Comment by paulsutter

8 hours ago

Utf8 solved this completely. It works with any length unicode and on average takes up almost as little storage as ascii.

Utf16 is brain dead and an embarrassment

7 comments

paulsutter

wvenable 8 hours ago

Blame the Unicode consortium for not coming up UTF-8 first (or, really, at all). And for assuming that 65526 code points would be enough for everyone.

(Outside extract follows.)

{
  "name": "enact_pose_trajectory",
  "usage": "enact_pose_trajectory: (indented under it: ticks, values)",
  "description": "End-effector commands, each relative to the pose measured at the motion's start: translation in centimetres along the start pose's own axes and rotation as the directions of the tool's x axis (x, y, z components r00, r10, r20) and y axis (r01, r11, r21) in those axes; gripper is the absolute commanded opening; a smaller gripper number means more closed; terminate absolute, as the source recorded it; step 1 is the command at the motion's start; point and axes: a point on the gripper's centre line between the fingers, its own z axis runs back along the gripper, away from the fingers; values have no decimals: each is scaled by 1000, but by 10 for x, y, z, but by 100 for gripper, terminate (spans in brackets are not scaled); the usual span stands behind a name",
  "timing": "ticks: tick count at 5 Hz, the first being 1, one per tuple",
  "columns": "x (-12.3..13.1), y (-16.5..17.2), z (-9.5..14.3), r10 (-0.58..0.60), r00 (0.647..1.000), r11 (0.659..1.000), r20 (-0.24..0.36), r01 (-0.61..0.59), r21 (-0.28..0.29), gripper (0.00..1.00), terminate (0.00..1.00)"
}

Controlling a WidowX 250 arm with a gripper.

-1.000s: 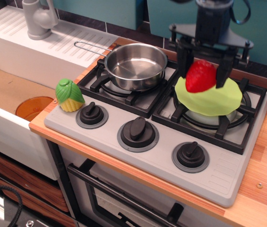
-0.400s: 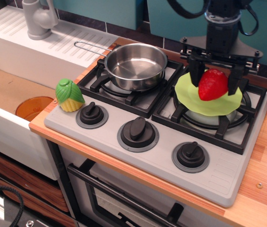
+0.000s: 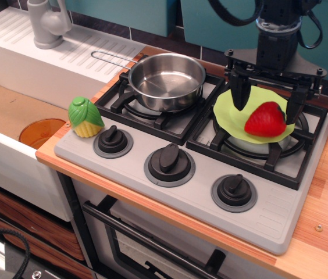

So many problems could be solved with a time machine.

kstrauser 7 hours ago
The first draft of Unicode was in 1988. Thompson and Pike came up with UTF-8 in 1992, made an RFC in 1998. UTF-16 came along in 1996, made an RFC in 2000.
The time machine would've involved Microsoft saying "it's clear now that USC-2 was a bad idea, so let's start migrating to something genuinely better".
- wvenable 3 hours ago
  
  I don't think it was clear at the time that UTF-8 would take off. UCS-2 and then UTF-16 was well established by 2000 in both Microsoft technologies and elsewhere (like Java). Linux, despite the existence of UTF-8, would still take years to get acceptable internationalization support. Developing good and secure internationalization is a hard problem -- it took a long time for everyone.
  It's now 2026, everything always looks different in hindsight.
  
  1 reply →
- gpvos 4 hours ago
  
  MS could easily have added proper UTF-8 support in the early 2000s instead of the late 2010s.
  
  1 reply →

Dwedit 4 hours ago

It gets worse for UTF-16, Windows will let you name files using unpaired surrogates, now you have a filename that exists on your disk that cannot be represented in UTF-8 (nor compliant UTF-16 for that matter). Because of that, there's yet another encoding called WTF-8 that can represent the arbitrary invalid 16-bit values.